- **ABOUT THIS EXERCISE**
Write out every entry exactly as it appears, omitting the pictures.

** GIVEN RECORDS follows **

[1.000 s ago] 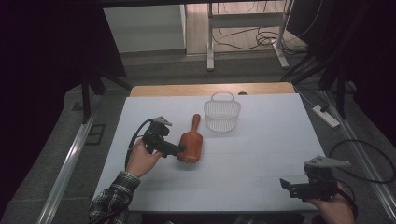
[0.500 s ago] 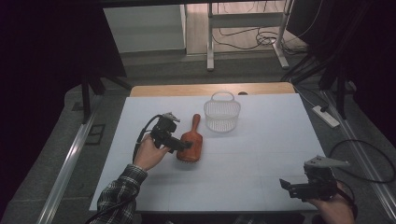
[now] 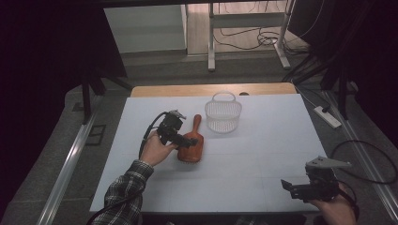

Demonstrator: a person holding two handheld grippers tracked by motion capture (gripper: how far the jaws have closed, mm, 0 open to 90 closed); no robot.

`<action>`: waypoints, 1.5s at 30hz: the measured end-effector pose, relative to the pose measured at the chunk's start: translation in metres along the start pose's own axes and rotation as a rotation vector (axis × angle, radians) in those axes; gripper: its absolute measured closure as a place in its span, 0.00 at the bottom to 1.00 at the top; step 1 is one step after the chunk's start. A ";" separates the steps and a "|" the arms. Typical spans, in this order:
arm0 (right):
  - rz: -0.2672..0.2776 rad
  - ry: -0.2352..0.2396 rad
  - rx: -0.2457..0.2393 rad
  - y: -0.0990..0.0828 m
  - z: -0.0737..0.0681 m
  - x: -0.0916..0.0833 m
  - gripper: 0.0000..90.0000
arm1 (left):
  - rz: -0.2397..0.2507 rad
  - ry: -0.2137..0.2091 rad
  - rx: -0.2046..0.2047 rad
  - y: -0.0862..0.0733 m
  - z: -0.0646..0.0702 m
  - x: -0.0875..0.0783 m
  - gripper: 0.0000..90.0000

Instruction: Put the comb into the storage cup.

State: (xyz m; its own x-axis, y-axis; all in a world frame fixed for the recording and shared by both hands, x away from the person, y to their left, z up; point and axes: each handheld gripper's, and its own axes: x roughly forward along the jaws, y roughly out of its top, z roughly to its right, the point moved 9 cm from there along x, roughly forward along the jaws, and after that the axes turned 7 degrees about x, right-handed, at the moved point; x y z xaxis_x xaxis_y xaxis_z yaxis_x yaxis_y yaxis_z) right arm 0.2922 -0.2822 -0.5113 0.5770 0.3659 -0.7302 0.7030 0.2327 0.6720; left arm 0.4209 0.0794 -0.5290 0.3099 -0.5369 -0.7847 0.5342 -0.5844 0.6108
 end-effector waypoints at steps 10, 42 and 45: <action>-0.001 0.001 -0.002 0.000 0.000 0.000 0.00 | -0.026 -0.014 0.018 0.009 -0.003 0.014 0.00; -0.007 0.009 -0.007 -0.001 -0.001 0.001 0.01 | -0.106 0.034 0.052 0.037 -0.012 0.044 0.79; -0.008 0.011 -0.008 -0.001 -0.001 0.000 0.01 | -0.116 0.037 0.055 0.037 -0.013 0.047 0.92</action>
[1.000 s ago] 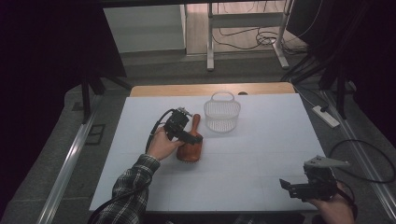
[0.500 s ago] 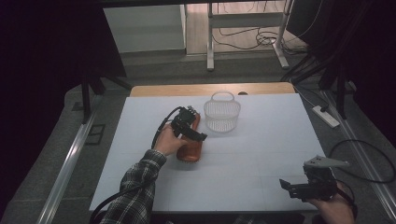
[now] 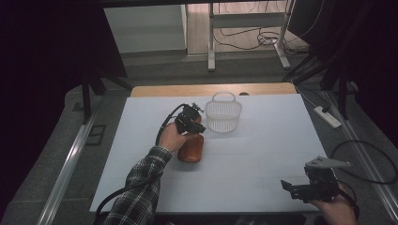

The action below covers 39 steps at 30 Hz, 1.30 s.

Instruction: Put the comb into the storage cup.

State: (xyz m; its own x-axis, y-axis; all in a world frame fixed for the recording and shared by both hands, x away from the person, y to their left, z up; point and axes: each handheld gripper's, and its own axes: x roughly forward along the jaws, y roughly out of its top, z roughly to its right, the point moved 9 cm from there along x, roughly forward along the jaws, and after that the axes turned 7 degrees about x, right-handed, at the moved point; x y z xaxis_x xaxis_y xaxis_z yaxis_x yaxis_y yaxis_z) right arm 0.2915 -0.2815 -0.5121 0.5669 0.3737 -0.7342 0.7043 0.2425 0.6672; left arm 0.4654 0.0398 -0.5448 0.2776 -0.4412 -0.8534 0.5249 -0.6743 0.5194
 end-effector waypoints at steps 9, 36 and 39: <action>-0.004 0.003 -0.004 0.000 0.000 0.000 0.02 | -0.058 0.015 0.003 -0.002 -0.007 0.017 0.99; -0.006 0.001 -0.003 -0.001 0.000 0.000 0.03 | -0.080 0.052 -0.070 -0.025 -0.032 0.021 0.99; -0.008 0.000 -0.004 -0.001 0.000 0.000 0.03 | -0.089 0.065 -0.072 -0.030 -0.036 0.019 0.99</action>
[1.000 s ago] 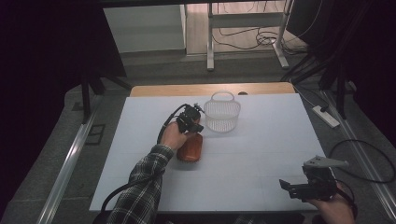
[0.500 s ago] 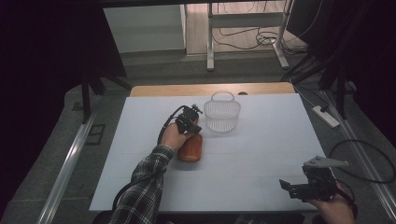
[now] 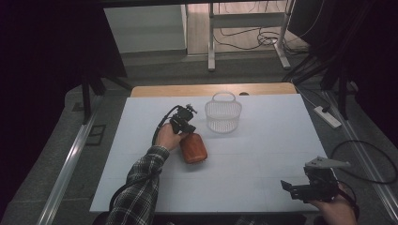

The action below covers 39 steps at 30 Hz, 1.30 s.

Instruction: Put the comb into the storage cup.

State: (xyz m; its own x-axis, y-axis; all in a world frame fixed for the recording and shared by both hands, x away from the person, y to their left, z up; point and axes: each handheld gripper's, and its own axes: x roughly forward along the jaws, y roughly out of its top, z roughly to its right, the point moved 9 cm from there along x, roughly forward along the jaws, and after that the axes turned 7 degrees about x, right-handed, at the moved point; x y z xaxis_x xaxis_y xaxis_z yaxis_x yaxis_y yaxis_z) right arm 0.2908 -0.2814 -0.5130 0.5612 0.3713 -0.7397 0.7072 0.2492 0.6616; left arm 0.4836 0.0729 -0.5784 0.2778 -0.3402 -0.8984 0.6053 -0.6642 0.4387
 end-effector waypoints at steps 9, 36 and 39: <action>-0.006 -0.002 0.000 0.000 0.000 0.001 0.03 | -0.019 0.028 -0.018 -0.020 -0.008 -0.008 0.99; -0.011 0.001 -0.010 0.000 -0.002 0.001 0.03 | -0.033 -0.029 -0.084 -0.085 0.008 -0.029 0.99; -0.009 0.003 -0.013 0.000 -0.002 0.001 0.03 | -0.031 -0.038 -0.087 -0.090 0.014 -0.031 0.99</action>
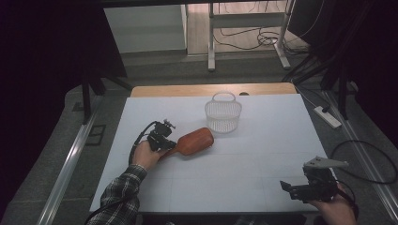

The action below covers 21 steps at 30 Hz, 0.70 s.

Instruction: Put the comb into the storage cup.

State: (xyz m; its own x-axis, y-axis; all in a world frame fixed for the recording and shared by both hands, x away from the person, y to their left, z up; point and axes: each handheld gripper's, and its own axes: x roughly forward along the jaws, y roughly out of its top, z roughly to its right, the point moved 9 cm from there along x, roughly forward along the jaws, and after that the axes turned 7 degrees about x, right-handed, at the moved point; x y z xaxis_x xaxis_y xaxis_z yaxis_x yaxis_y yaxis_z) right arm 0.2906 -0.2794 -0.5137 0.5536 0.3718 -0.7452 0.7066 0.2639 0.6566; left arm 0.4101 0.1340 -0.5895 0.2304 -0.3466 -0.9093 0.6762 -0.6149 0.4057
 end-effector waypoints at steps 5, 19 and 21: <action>0.001 0.003 -0.007 0.000 -0.001 0.000 0.03 | -0.003 -0.009 -0.001 -0.008 0.009 -0.002 0.99; -0.001 0.013 -0.023 0.000 -0.003 0.000 0.03 | -0.001 -0.026 -0.021 -0.023 0.029 -0.009 0.99; -0.003 0.014 -0.024 0.000 -0.003 0.000 0.03 | -0.001 -0.029 -0.026 -0.025 0.032 -0.010 0.99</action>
State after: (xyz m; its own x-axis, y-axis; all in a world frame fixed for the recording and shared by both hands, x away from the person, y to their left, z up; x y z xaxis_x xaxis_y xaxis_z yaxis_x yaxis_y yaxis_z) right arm 0.2895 -0.2768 -0.5137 0.5454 0.3831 -0.7455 0.6971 0.2865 0.6572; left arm 0.3685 0.1301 -0.5877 0.2092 -0.3666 -0.9065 0.6946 -0.5968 0.4017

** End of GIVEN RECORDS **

- **SOLUTION BELOW**
[1.000 s ago] 
[0.500 s ago] 
[now] 

Demonstrator: a person holding two handheld grippers tracked by motion capture (gripper: how far the jaws have closed, mm, 0 open to 90 closed); no robot.

`<action>`: waypoints, 1.5s at 30hz: the measured end-effector pose, relative to the pose measured at the chunk's start: translation in metres along the start pose's own axes and rotation as a rotation vector (axis × angle, radians) in those axes; gripper: its absolute measured closure as a place in its span, 0.00 at the bottom to 1.00 at the top; step 1 is one step after the chunk's start. A ";" separates the steps and a "|" the arms. Typical spans, in this order:
arm0 (right):
  - rz: -0.2672..0.2776 rad
  - ry: -0.2352..0.2396 rad
  - rx: -0.2457..0.2393 rad
  - y: -0.0990..0.0828 m
  - z: -0.0737..0.0681 m
  - x: -0.0916..0.0833 m
  - gripper: 0.0000..90.0000
arm1 (left):
  - rz: -0.2397..0.2507 rad
  - ry: -0.2137..0.2091 rad
  - rx: -0.2046..0.2047 rad
  - y: -0.0862..0.0733 m
  - z: -0.0646..0.0702 m
  - x: -0.0875..0.0783 m
  - gripper: 0.0000..90.0000

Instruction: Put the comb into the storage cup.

State: (xyz m; its own x-axis, y-axis; all in a world frame fixed for the recording and shared by both hands, x away from the person, y to their left, z up; point and axes: each handheld gripper's, and its own axes: x roughly forward along the jaws, y roughly out of its top, z roughly to its right, the point moved 9 cm from there along x, roughly forward along the jaws, and after that the axes turned 7 degrees about x, right-handed, at the moved point; x y z xaxis_x xaxis_y xaxis_z yaxis_x yaxis_y yaxis_z) right arm 0.2922 -0.2822 -0.5113 0.5770 0.3659 -0.7302 0.7030 0.2327 0.6720; left arm 0.4209 0.0794 -0.5290 0.3099 -0.5369 -0.7847 0.5342 -0.5844 0.6108
 end-effector waypoints at steps 10, 42 and 45: <action>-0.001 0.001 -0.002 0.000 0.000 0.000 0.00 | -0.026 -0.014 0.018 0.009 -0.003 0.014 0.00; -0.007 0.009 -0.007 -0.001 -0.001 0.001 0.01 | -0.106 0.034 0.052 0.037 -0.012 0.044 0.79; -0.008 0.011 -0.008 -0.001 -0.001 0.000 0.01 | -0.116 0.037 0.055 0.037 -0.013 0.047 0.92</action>
[1.000 s ago] 
[0.500 s ago] 
[now] 

The action below covers 39 steps at 30 Hz, 1.30 s.

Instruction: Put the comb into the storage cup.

State: (xyz m; its own x-axis, y-axis; all in a world frame fixed for the recording and shared by both hands, x away from the person, y to their left, z up; point and axes: each handheld gripper's, and its own axes: x roughly forward along the jaws, y roughly out of its top, z roughly to its right, the point moved 9 cm from there along x, roughly forward along the jaws, and after that the axes turned 7 degrees about x, right-handed, at the moved point; x y z xaxis_x xaxis_y xaxis_z yaxis_x yaxis_y yaxis_z) right arm 0.2915 -0.2815 -0.5121 0.5669 0.3737 -0.7342 0.7043 0.2425 0.6672; left arm 0.4654 0.0398 -0.5448 0.2776 -0.4412 -0.8534 0.5249 -0.6743 0.5194
 end-effector waypoints at steps 9, 36 and 39: <action>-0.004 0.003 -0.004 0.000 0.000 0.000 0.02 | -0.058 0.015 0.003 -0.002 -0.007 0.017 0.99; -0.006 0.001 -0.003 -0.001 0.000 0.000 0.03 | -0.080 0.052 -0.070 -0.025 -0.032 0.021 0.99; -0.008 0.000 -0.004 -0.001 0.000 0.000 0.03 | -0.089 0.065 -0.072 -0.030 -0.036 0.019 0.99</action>
[1.000 s ago] 
[0.500 s ago] 
[now] 

The action below covers 39 steps at 30 Hz, 1.30 s.

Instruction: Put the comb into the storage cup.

State: (xyz m; its own x-axis, y-axis; all in a world frame fixed for the recording and shared by both hands, x away from the person, y to their left, z up; point and axes: each handheld gripper's, and its own axes: x roughly forward along the jaws, y roughly out of its top, z roughly to its right, the point moved 9 cm from there along x, roughly forward along the jaws, and after that the axes turned 7 degrees about x, right-handed, at the moved point; x y z xaxis_x xaxis_y xaxis_z yaxis_x yaxis_y yaxis_z) right arm 0.2908 -0.2814 -0.5130 0.5612 0.3713 -0.7397 0.7072 0.2492 0.6616; left arm 0.4836 0.0729 -0.5784 0.2778 -0.3402 -0.8984 0.6053 -0.6642 0.4387
 end-effector waypoints at steps 9, 36 and 39: <action>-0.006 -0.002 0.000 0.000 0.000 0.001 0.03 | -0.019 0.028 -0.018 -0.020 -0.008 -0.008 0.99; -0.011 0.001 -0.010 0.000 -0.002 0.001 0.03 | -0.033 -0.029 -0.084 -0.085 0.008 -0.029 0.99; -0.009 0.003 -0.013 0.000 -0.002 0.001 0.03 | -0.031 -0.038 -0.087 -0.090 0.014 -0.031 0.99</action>

The action below covers 21 steps at 30 Hz, 0.70 s.

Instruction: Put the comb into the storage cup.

State: (xyz m; its own x-axis, y-axis; all in a world frame fixed for the recording and shared by both hands, x away from the person, y to their left, z up; point and axes: each handheld gripper's, and its own axes: x roughly forward along the jaws, y roughly out of its top, z roughly to its right, the point moved 9 cm from there along x, roughly forward along the jaws, and after that the axes turned 7 degrees about x, right-handed, at the moved point; x y z xaxis_x xaxis_y xaxis_z yaxis_x yaxis_y yaxis_z) right arm 0.2906 -0.2794 -0.5137 0.5536 0.3718 -0.7452 0.7066 0.2639 0.6566; left arm 0.4101 0.1340 -0.5895 0.2304 -0.3466 -0.9093 0.6762 -0.6149 0.4057
 end-effector waypoints at steps 5, 19 and 21: <action>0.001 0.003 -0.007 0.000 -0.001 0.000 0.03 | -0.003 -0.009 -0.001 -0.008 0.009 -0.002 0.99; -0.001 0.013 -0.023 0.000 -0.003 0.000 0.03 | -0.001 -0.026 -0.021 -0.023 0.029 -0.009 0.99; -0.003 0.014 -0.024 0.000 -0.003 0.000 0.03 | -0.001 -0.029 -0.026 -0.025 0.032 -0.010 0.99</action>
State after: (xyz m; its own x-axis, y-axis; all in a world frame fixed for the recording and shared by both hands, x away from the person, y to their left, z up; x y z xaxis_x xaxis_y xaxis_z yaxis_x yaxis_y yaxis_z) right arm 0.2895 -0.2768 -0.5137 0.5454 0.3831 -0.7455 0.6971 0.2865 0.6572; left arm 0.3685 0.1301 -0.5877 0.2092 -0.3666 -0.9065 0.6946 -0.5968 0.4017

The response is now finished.